Thursday, August 26, 2010

Exhibiting Artist : Ted Sonnenschein



















6 Berlin Views
are short segments shot aboard Berlin's commuter trains. As a train departs from, transits through and arrives at various stations, the artist focuses his camera on the visual landscape formed on the glass windows of the fast-moving container inside which he stands.

Like most non-glass makers, Sonnenschein's relationship to glass as a material is defined by its presence in everyday objects, frequently mirrors and windows. Consequently, his understanding of the material is shaped by observed phenomena : reflection and transparency. In 6 Berlin Views, he brings together the two seemingly opposite surfaces - a mirror, which is typically opaque and reflects the subject standing across from it, and a clear window, which allows the subject to see through it - onto one projection surface. This is the window of the train.

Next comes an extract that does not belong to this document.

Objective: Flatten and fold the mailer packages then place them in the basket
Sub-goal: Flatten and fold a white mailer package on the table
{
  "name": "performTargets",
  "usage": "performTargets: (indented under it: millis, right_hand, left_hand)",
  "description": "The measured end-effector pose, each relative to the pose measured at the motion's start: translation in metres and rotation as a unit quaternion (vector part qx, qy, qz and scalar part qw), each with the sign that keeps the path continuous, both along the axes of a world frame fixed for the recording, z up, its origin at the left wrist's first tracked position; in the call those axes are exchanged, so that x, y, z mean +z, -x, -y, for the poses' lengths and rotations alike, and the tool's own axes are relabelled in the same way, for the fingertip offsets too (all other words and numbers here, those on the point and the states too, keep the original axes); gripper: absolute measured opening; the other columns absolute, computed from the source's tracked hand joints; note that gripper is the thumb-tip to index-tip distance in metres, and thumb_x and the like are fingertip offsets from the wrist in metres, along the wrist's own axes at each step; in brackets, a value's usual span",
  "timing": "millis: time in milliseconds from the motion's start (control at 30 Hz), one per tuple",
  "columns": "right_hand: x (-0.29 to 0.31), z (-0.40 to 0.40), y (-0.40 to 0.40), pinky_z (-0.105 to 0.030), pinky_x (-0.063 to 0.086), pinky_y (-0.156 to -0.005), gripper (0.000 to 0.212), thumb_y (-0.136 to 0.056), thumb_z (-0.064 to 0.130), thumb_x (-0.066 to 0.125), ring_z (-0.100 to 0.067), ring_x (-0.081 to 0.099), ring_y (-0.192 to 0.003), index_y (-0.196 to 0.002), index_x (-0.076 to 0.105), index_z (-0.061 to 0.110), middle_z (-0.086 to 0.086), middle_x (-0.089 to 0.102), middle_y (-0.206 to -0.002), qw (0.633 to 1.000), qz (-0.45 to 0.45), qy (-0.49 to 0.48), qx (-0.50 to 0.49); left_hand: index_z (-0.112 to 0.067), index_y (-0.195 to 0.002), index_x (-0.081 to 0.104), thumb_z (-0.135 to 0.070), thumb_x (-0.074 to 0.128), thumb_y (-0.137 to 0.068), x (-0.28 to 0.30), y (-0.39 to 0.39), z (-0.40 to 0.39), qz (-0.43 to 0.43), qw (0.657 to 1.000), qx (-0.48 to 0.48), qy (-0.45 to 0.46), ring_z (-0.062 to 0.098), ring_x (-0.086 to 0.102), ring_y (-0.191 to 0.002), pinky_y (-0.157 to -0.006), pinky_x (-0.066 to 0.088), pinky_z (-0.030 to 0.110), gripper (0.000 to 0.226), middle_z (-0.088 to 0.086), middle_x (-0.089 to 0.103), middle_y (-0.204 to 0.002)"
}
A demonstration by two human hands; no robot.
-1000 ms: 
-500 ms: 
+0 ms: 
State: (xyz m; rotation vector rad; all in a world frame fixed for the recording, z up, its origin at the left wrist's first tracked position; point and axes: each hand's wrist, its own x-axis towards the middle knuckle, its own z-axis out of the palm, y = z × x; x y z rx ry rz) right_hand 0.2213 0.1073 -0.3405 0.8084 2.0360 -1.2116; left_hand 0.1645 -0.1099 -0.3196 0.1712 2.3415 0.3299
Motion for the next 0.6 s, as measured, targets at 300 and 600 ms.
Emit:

Using simple documentation of events they unfold, he removes all pretense and deliberation on his part to guide the viewer towards a specific narrative. Instead, like light diffraction patterns, he allows the viewer to go back and forth between the "mirror" and "window" aspects of the projected image. At times, the images are discerned At other times, the images merge in ghostly ways. In a sense, he describes a screen as a combination of moving image and glass, and within that, a repository to hold what lies beyond the materiality of its substance, be it shadow, reflection or scenery.

Typically, studio artists apply images of landscape on vessels through engraving, enameling, layering, sandblasting, cutting, etc. As artists, we are constantly trying to encapsulate or represent what lies beyond the confines of the vessel on its surface. What Sonnenschein does flips that relationship around and changes the scale : He sees himself as being contained within the vessel (the train) as opposed to looking at it. He creates the image onto the object's surface in real-time using the optical qualities of the object itself (the train) as opposed to manipulating the vessel's form by say, cutting into it.

We are, of course, familiar with several devices in the long history of objects - the camera obscura, magic lantern, telescope, microscope, etc - that bring the outside world into a confined space. Usually though, a device accomplishes one thing at a time. A moving train, as Sonnenschein has discovered, indulges various optical activities simultaneously. It is a vantage point, a lens or conduit for light to pass through, a projection or reception screen. Keenly experiencing these aspects during his daily commutes, the commonplace yet unique perspective Sonnenschein adopts in this work presents the train as an object he is contained in as well as a device that captures moving image . In turn, the video exposes a cinematic space that is created by a vessel onto its own walls in an ephemeral marking of passage of time.